(Material shown begins)
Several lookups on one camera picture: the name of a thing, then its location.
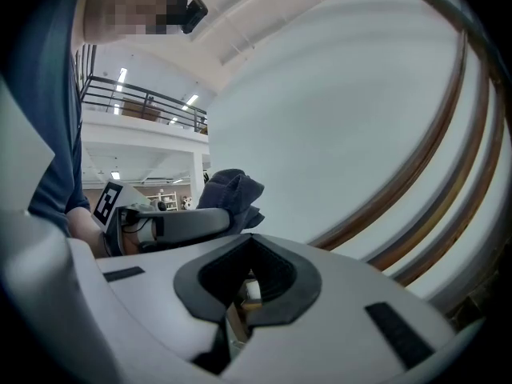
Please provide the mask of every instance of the railing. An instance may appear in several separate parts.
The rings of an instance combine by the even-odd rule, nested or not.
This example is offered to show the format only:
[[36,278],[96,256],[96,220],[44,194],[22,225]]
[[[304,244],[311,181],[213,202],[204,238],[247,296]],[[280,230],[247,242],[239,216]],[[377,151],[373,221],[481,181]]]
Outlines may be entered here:
[[96,46],[84,46],[75,55],[75,76],[83,105],[96,111],[188,126],[194,132],[208,133],[206,111],[140,86],[95,76],[95,58]]

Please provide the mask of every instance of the wooden slat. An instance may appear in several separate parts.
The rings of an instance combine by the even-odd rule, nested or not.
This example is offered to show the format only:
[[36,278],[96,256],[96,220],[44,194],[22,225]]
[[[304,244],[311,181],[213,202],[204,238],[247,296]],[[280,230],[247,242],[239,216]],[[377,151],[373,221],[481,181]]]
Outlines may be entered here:
[[453,117],[466,69],[467,38],[463,31],[458,41],[458,53],[450,81],[435,119],[416,150],[400,171],[366,204],[346,220],[313,240],[310,244],[332,250],[367,228],[380,218],[412,186],[423,172],[444,137]]
[[422,276],[452,247],[462,232],[470,224],[482,200],[486,196],[490,182],[494,176],[499,154],[502,147],[505,115],[505,95],[502,86],[496,86],[496,107],[494,109],[494,123],[491,131],[492,143],[486,155],[482,172],[470,191],[466,203],[452,219],[446,230],[427,247],[412,263],[401,269],[393,279],[407,286]]
[[448,181],[426,212],[399,239],[392,242],[379,254],[368,261],[379,270],[384,270],[412,251],[421,240],[439,223],[460,192],[478,153],[486,126],[489,108],[489,67],[484,59],[480,61],[479,88],[476,115],[473,118],[470,135],[468,135],[463,152],[455,165]]

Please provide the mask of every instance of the person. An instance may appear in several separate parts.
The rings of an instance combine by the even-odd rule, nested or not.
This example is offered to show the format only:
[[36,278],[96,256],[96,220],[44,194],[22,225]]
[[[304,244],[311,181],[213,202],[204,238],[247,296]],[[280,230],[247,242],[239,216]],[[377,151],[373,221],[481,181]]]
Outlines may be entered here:
[[[128,34],[175,34],[168,26],[186,0],[42,0],[2,60],[2,73],[21,110],[55,153],[29,212],[86,242],[95,257],[108,255],[104,237],[82,191],[81,104],[72,56],[85,43],[103,44]],[[137,253],[136,234],[123,239]]]

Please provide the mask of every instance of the forearm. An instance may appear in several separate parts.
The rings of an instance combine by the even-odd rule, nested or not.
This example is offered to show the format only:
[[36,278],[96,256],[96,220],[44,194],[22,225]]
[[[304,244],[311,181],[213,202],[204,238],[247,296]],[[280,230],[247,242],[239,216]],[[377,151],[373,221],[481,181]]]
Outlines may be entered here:
[[96,258],[107,257],[103,232],[82,207],[74,208],[66,214],[71,236],[87,243]]
(Material shown ends)
Work instruction: Give only the count of lines in this material that contain the string "parts".

Solution to this problem: 4